Your assignment:
Retype the data exactly. Spelling and punctuation stay as they are.

Provided material:
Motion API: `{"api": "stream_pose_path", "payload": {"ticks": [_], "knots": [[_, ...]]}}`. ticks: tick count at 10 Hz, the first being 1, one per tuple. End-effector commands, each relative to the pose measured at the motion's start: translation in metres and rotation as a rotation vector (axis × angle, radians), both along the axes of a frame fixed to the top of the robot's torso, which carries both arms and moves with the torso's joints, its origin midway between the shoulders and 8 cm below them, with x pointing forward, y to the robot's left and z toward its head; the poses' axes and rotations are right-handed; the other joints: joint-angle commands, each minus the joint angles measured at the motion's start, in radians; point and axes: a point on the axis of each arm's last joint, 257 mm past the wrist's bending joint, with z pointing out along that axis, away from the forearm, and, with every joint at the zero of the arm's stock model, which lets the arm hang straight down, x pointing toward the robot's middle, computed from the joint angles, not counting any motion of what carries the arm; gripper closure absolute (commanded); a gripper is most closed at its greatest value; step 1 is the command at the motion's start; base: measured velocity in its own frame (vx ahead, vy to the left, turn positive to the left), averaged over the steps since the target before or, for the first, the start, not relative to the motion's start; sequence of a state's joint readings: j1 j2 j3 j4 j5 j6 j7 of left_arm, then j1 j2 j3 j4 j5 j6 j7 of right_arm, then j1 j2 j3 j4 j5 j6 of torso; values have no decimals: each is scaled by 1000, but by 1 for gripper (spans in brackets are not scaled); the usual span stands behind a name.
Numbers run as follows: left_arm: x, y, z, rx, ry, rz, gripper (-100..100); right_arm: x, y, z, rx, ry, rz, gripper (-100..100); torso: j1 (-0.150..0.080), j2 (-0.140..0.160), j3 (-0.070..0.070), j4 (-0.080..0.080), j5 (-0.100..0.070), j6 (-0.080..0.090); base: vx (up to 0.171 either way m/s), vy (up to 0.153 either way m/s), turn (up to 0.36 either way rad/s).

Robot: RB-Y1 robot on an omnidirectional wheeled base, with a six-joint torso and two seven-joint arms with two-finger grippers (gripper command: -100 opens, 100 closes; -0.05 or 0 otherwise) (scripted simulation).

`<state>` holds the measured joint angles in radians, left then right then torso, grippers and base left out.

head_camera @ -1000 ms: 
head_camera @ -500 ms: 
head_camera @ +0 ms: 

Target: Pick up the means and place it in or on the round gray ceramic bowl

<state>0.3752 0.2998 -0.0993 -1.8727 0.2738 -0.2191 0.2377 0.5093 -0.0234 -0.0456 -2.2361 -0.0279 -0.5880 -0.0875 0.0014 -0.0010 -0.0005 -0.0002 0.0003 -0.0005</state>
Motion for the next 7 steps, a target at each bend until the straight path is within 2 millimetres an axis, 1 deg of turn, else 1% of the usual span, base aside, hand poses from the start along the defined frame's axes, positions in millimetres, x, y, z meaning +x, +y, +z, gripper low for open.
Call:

Task answer:
Motion API: `{"api": "stream_pose_path", "payload": {"ticks": [_], "knots": [[_, ...]]}}`. ticks: tick count at 10 Hz, the first being 1, one per tuple. End-effector commands, each relative to the pose measured at the motion's start: translation in metres and rotation as a rotation vector (axis × angle, radians), both along the axes of a frame fixed to the top of the robot's torso, which carries both arms and moves with the torso's joints, its origin midway between the shoulders and 8 cm below them, with x pointing forward, y to the robot's left and z toward its head; the poses' axes and rotations are right-handed; the other joints: joint-angle commands, each minus the joint angles measured at the motion's start, in radians; point and axes: a point on the axis of each arm's last joint, 257 mm past the wrist's bending joint, with z pointing out along that axis, away from the forearm, and, with every joint at the zero of the arm's stock model, which lets the arm hang straight down, x pointing toward the robot's middle, computed from the joint angles, not counting any motion of what carries the arm; gripper closure absolute (commanded); a gripper is most closed at its greatest value; step 1 is the command at the motion's start; base: measured velocity in its own frame (vx ahead, vy to the left, turn positive to the left), averaged over the steps since the target before or, for the first, the start, not relative to the motion's start; sequence of a state's joint readings: j1 j2 j3 j4 j5 j6 j7 of left_arm, then j1 j2 j3 j4 j5 j6 j7 of right_arm, then j1 j2 j3 j4 j5 j6 of torso; values have no decimals: each is scaled by 1000, but by 1 for gripper (spans in brackets are not scaled); the usual span stands behind a name.
Numbers run as follows: left_arm: x, y, z, rx, ry, rz, gripper (-100..100); right_arm: x, y, z, rx, ry, rz, gripper (-100..100); torso: j1 (-0.150..0.080), j2 (-0.140..0.160), j3 (-0.070..0.070), j4 (-0.080..0.080), j5 (-0.100..0.070), j6 (-0.080..0.090); base: vx (up to 0.171 either way m/s), vy (up to 0.153 either way m/s), turn (up to 0.36 either way rad/s).

Robot: RB-Y1 robot on an omnidirectional wheeled base, with a six-joint torso and two seven-joint arms with two-finger grippers (gripper command: -100 opens, 100 closes; -0.05 or 0 otherwise) (scripted simulation).

`<state>` holds the measured joint angles in radians, left then right then torso, grippers and base left out.

head_camera @ -1000 ms: 
head_camera @ -500 ms: 
head_camera @ +0 ms: 

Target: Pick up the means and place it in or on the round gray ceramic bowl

<state>0.3752 0.2998 -0.0993 -1.8727 0.2738 -0.2191 0.2377 0.5093 -0.0234 -0.0456 -2.2361 -0.0279 -0.5880 -0.0875 0.0014 -0.0010 -0.0005 -0.0002 0.0003 -0.0005</state>
Motion for the next 7 steps, a target at each bend until the straight path is within 2 millimetres an axis, 1 deg of turn, else 1% of the usual span, base aside, hand poses from the start along the defined frame's axes, positions in millimetres, x, y, z meaning +x, +y, +z, gripper low for open.
Call:

Nothing else is needed for the answer.